The farmer’s savage beatings put so-called problem animals at the back of the herd with legs so swollen they could barely walk. The video shows his sick solution. Beat slow walkers more, not less. One worker reported that farmhands frequently hit cows in the head and threw the animals’ feces in their face.
“I was stunned and sickened by what I saw,” Farmwatch investigator John Darroch told Newsroom. “The level of anger towards the cows was quite disturbing to see.”
When Newsroom called the farm’s owner to follow up on the allegations against his employee, he refused to comment.
In October, the New York Times published a story on James Mumbulo, a down and out dairy farmer trying to rebuild his herd in upstate New York. After discovering 27 dead cows piled in a pit of manure and left to rot, police arrested Mumbulo. They charged him with 27 counts of overdriving, torturing, and injuring animals.

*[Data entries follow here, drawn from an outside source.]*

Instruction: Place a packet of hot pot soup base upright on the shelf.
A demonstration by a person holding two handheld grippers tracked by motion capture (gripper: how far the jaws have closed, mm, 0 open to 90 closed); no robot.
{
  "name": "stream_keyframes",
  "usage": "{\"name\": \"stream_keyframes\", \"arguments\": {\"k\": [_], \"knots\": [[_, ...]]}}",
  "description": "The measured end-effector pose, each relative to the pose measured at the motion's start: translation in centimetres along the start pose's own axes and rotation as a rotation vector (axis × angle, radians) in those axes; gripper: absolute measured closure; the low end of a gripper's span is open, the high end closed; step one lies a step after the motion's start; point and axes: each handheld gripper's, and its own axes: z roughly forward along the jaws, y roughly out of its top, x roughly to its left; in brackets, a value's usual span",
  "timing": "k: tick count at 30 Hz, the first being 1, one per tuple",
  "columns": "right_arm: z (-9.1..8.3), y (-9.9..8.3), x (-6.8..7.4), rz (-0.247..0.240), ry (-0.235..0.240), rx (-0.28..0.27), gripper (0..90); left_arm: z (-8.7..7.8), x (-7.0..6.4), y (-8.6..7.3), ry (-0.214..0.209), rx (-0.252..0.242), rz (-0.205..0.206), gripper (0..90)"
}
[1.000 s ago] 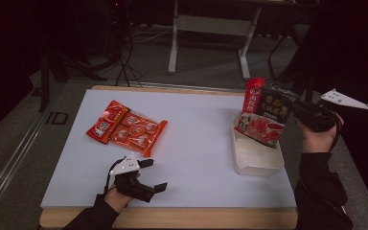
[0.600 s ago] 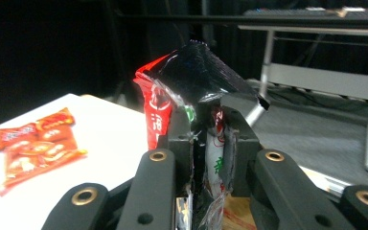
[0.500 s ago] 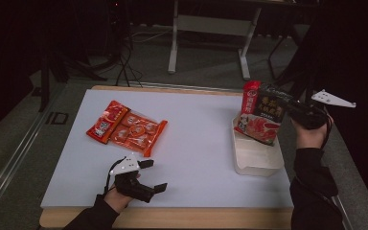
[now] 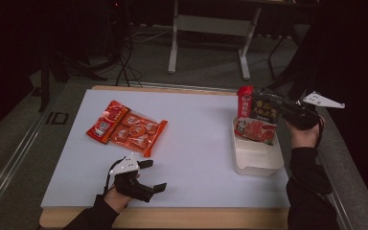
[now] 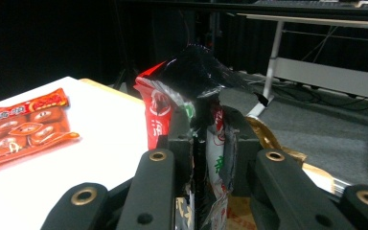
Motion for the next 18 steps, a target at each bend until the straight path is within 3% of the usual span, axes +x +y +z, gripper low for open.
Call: {"name": "stream_keyframes", "arguments": {"k": [3,13,18], "knots": [[0.3,-0.5,0.0,0.006,0.020,0.015,75.9,0.0,0.0,0.0,0.002,0.004,0.001,0.0],[-0.4,-1.9,0.0,0.051,0.028,-0.034,74.9,0.1,0.0,-0.2,0.005,0.016,0.004,0.0],[-0.1,-3.5,0.0,0.065,0.032,0.016,73.5,0.0,0.0,-0.2,0.007,0.015,0.003,0.0]]}}
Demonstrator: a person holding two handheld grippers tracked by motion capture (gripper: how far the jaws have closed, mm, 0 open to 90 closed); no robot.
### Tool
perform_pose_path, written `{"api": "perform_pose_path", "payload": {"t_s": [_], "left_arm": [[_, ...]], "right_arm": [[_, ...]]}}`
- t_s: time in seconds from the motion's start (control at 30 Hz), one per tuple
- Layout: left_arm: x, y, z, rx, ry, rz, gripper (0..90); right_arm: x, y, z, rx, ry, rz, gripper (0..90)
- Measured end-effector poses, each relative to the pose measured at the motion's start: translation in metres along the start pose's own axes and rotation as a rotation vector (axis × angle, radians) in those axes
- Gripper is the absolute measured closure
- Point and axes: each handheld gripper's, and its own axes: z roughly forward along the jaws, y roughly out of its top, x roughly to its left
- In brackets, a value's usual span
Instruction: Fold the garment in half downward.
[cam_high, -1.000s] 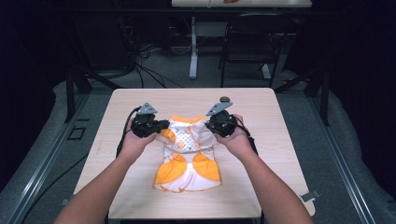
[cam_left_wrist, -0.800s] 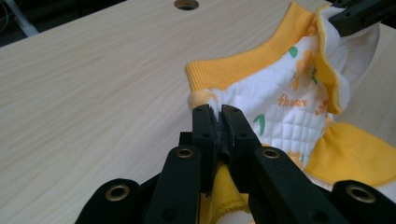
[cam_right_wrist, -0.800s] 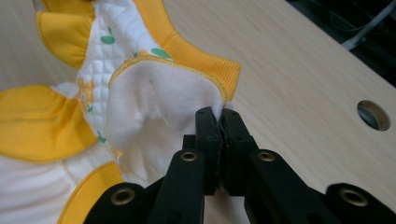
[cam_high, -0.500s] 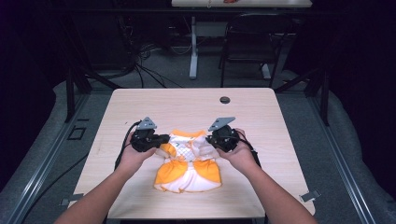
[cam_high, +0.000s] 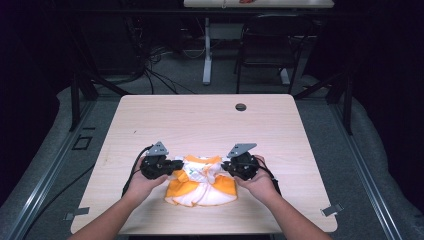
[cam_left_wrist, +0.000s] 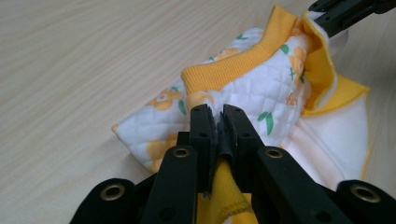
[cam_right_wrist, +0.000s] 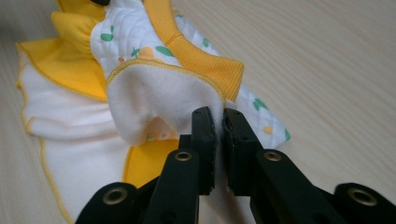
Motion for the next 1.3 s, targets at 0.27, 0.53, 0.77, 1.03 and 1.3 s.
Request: {"api": "perform_pose_path", "payload": {"t_s": [0.27, 0.53, 0.77, 1.03, 1.3], "left_arm": [[-0.008, -0.013, -0.010, 0.007, -0.036, -0.023, 71.0], [0.000, 0.013, -0.031, -0.048, 0.011, -0.075, 68.8], [0.003, 0.014, -0.008, 0.024, 0.039, -0.125, 85.3], [-0.012, 0.007, -0.010, 0.027, -0.025, -0.103, 89.4], [-0.032, -0.011, -0.019, 0.033, -0.073, -0.085, 89.5]], "right_arm": [[0.009, -0.013, -0.005, -0.020, 0.074, 0.058, 68.5], [0.002, 0.004, -0.033, -0.139, 0.093, 0.127, 67.3], [-0.004, 0.009, -0.009, -0.072, 0.006, 0.144, 80.5], [0.008, 0.006, -0.007, -0.064, 0.070, 0.131, 84.7], [0.035, -0.010, -0.016, -0.043, 0.140, 0.069, 86.4]]}}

Authorities released no photos or videos following his arrest. Allegedly, the plan was to clean out the barn and burn the cows. In text, this paints a much nicer, even forgivable picture of the horrific scene at Mumbulo’s farm. But this level of cruelty towards animals is not forgivable. Mumbulo left the cows in the barn without food or water. Police found their bodies in an advanced stage of decomposition.
At the time, New York state’s dairy industry was struggling, and Mumbulo’s story was largely forgotten. But there’s no doubting that if we could see what happened, there would be no way to forget the atrocious fate 27 animals met there. Sometimes, we do need to see something to feel something.